Paper Review. Petuum: A new platform for distributed machine learning on big data

First there was big data. Industry saw that big data was good. Industry made big data storage systems, NoSQL datastores, to store and access the big data. Industry saw they were good. Industry made big data processing systems, Map Reduce, Spark, etc., to analyze and extract information and insights (CRM, business logistics, etc.) from big data. Industry saw they were good and popular, so machine learning libraries are added to these big data processing systems to provide support for machine learning algorithms and techniques.

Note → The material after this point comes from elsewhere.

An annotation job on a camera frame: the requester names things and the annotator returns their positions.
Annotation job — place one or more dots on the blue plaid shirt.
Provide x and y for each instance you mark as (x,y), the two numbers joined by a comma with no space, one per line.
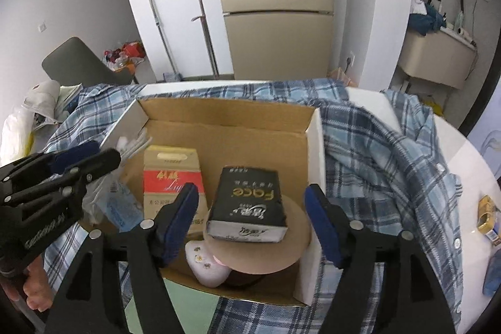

And here is where this paper makes a case for a redesign for machine learning systems. The big data processing systems produced by the industry are general analytic systems, and are not specifically designed for machine learning from the start. Those are data analytics frameworks first, with some machine learning libraries as add on to tackle machine learning tasks. This paper considers the problem of a clean slate system design for a big data machine learning system: What if we designed and built a big data framework specifically for  machine learning systems, what would it look like?

This paper is from CMU and appeared in KDD 2015.

Machine Learning (ML) objectives and features

Naturally the paper starts by first identifying the objective and features of ML systems. "ML defines an explicit objective function over data where the goal is to attain optimality of this function in the space defined by the model parameters and other intermediate variables."

Thus, the paper argues, ML algorithms have an iterative-convergent structure and  share these principles:
  • nonuniform convergence: model parameters converge at different speeds
  • error tolerance: iterative-convergent algorithms are resilient against errors and converge/heal towards the solution 
  • dynamic structure dependency: iterative-convergent algorithms often have changing correlation strengths between model parameters during the course of execution

The paper proposes Petuum, a new distributed ML framework, to leverage these principles.

Stale Synchronous Parallel (SSP) consistency

Petuum leverages error-tolerance by introducing SSP (Stale Synchronous Parallel) consistency. SSP reduces network synchronization costs among workers, while maintaining bounded staleness convergence guarantees.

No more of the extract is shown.